**Work instructions**
Nothing but the lines from the one containing "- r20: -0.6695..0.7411" to the end of the material should be returned, each exactly as written.

**Given material**
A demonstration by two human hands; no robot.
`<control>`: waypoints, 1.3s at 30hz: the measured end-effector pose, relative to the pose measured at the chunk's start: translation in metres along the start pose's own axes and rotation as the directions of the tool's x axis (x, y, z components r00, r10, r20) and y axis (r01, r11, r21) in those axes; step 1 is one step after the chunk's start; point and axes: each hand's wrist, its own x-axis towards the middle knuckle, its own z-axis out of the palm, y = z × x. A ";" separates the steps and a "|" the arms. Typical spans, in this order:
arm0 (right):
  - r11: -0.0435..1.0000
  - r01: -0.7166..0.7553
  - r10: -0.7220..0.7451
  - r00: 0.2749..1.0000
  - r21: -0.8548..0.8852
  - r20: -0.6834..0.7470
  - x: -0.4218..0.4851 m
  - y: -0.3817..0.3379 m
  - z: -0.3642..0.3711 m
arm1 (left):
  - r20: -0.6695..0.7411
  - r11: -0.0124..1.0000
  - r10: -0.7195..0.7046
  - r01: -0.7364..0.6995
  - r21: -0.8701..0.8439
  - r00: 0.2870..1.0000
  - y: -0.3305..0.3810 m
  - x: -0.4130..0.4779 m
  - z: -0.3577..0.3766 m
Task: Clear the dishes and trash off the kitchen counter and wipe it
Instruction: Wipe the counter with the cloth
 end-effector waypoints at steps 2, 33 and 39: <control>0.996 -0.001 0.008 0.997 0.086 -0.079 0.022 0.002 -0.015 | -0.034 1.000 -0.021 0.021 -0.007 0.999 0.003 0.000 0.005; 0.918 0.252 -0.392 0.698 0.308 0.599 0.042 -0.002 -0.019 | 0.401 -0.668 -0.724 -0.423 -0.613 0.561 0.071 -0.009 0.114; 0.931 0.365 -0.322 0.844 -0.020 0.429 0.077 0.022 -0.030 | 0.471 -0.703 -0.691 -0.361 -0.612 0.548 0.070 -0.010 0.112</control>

**Response below**
  - r20: -0.6695..0.7411
  - r11: -0.0124..1.0000
  - r10: -0.7195..0.7046
  - r01: -0.7364..0.6995
  - r21: -0.8701..0.8439
  - r00: 0.2870..1.0000
  - y: -0.3305..0.3810 m
  - x: -0.4130..0.4779 m
  - z: -0.3577..0.3766 m
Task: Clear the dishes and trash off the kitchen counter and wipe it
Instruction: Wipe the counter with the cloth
 end-effector waypoints at steps 2, 33 and 39: <control>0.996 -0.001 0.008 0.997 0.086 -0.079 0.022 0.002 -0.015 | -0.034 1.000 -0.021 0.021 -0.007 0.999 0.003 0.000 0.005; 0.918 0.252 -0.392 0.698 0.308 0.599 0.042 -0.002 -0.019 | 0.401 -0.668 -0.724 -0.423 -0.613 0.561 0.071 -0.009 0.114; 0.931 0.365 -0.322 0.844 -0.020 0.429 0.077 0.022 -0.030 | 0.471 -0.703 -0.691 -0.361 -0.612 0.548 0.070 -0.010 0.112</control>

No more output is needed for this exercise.